_What to do:_
Quote exactly, and only, the lines of the material below from the line with "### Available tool" through the line with "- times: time".

_Raw data:_
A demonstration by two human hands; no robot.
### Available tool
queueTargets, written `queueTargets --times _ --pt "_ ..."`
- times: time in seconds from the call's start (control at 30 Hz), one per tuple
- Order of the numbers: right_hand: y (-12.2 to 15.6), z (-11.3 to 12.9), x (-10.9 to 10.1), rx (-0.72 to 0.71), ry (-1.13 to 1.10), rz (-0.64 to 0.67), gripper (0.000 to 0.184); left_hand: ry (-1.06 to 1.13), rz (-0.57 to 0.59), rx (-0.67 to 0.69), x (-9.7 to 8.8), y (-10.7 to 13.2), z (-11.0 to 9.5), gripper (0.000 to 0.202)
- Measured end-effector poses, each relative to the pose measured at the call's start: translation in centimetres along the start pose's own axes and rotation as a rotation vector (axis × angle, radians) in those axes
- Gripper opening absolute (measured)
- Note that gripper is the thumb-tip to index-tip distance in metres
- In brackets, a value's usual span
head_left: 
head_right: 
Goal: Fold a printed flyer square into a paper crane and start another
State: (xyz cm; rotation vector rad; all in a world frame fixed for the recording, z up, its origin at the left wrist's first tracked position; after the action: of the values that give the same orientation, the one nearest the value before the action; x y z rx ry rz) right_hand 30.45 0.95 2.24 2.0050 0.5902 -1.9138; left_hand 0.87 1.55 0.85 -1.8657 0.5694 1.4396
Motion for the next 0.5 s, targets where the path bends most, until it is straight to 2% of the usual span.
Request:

_Exercise answer:_
### Available tool
queueTargets, written `queueTargets --times _ --pt "_ ..."`
- times: time in seconds from the call's start (control at 30 Hz), one per tuple

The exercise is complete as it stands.